• Supplied data
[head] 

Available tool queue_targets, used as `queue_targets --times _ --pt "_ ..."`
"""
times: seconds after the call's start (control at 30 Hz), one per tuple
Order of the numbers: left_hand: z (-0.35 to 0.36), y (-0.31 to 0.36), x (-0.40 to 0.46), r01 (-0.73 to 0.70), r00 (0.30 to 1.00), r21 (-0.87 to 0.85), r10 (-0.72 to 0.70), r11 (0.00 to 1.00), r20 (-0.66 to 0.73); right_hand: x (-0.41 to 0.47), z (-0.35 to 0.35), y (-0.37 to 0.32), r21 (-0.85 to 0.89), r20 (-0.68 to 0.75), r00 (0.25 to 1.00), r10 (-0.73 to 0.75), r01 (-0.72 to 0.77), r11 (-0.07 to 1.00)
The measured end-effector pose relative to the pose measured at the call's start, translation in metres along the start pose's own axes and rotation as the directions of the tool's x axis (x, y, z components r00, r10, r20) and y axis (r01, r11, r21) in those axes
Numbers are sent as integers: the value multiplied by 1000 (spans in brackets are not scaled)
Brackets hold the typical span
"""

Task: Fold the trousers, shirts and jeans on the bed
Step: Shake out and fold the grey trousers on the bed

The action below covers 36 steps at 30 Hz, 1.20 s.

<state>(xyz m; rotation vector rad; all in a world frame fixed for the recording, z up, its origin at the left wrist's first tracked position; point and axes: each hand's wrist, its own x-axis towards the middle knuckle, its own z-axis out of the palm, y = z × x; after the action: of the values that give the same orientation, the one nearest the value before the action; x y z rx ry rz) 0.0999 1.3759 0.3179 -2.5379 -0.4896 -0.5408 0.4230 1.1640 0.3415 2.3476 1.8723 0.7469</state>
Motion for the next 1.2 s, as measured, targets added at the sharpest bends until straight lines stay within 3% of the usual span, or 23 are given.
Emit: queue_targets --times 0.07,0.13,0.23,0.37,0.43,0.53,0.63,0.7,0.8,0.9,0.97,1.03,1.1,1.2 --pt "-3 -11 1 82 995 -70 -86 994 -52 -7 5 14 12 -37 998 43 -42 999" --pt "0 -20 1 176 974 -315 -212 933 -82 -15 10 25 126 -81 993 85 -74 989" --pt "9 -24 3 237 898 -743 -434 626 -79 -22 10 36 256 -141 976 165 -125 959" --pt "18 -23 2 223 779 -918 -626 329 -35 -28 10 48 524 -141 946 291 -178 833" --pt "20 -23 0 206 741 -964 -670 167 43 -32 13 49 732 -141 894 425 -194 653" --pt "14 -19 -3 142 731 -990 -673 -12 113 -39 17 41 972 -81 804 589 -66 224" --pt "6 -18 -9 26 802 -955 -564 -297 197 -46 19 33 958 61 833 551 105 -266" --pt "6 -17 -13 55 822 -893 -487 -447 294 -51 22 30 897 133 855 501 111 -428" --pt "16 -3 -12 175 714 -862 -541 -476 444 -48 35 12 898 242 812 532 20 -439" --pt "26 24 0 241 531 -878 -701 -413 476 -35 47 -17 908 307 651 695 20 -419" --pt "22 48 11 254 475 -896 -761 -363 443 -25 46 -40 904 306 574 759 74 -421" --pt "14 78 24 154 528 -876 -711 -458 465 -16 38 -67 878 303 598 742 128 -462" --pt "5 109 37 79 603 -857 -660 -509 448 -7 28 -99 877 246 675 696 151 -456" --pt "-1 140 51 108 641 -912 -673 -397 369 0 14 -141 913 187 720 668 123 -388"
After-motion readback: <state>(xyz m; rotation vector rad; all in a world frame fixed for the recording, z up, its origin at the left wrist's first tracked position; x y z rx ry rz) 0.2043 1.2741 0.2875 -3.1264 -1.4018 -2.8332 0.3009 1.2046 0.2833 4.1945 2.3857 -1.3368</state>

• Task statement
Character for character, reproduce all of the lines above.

• Solved problem
[head] 

Available tool queue_targets, used as `queue_targets --times _ --pt "_ ..."`
"""
times: seconds after the call's start (control at 30 Hz), one per tuple
Order of the numbers: left_hand: z (-0.35 to 0.36), y (-0.31 to 0.36), x (-0.40 to 0.46), r01 (-0.73 to 0.70), r00 (0.30 to 1.00), r21 (-0.87 to 0.85), r10 (-0.72 to 0.70), r11 (0.00 to 1.00), r20 (-0.66 to 0.73); right_hand: x (-0.41 to 0.47), z (-0.35 to 0.35), y (-0.37 to 0.32), r21 (-0.85 to 0.89), r20 (-0.68 to 0.75), r00 (0.25 to 1.00), r10 (-0.73 to 0.75), r01 (-0.72 to 0.77), r11 (-0.07 to 1.00)
The measured end-effector pose relative to the pose measured at the call's start, translation in metres along the start pose's own axes and rotation as the directions of the tool's x axis (x, y, z components r00, r10, r20) and y axis (r01, r11, r21) in those axes
Numbers are sent as integers: the value multiplied by 1000 (spans in brackets are not scaled)
Brackets hold the typical span
"""

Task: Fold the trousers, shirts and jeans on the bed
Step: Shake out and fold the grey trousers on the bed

The action below covers 36 steps at 30 Hz, 1.20 s.

<state>(xyz m; rotation vector rad; all in a world frame fixed for the recording, z up, its origin at the left wrist's first tracked position; point and axes: each hand's wrist, its own x-axis towards the middle knuckle, its own z-axis out of the palm, y = z × x; after the action: of the values that give the same orientation, the one nearest the value before the action; x y z rx ry rz) 0.0999 1.3759 0.3179 -2.5379 -0.4896 -0.5408 0.4230 1.1640 0.3415 2.3476 1.8723 0.7469</state>
Motion for the next 1.2 s, as measured, targets added at the sharpest bends until straight lines stay within 3% of the usual span, or 23 are given.
Emit: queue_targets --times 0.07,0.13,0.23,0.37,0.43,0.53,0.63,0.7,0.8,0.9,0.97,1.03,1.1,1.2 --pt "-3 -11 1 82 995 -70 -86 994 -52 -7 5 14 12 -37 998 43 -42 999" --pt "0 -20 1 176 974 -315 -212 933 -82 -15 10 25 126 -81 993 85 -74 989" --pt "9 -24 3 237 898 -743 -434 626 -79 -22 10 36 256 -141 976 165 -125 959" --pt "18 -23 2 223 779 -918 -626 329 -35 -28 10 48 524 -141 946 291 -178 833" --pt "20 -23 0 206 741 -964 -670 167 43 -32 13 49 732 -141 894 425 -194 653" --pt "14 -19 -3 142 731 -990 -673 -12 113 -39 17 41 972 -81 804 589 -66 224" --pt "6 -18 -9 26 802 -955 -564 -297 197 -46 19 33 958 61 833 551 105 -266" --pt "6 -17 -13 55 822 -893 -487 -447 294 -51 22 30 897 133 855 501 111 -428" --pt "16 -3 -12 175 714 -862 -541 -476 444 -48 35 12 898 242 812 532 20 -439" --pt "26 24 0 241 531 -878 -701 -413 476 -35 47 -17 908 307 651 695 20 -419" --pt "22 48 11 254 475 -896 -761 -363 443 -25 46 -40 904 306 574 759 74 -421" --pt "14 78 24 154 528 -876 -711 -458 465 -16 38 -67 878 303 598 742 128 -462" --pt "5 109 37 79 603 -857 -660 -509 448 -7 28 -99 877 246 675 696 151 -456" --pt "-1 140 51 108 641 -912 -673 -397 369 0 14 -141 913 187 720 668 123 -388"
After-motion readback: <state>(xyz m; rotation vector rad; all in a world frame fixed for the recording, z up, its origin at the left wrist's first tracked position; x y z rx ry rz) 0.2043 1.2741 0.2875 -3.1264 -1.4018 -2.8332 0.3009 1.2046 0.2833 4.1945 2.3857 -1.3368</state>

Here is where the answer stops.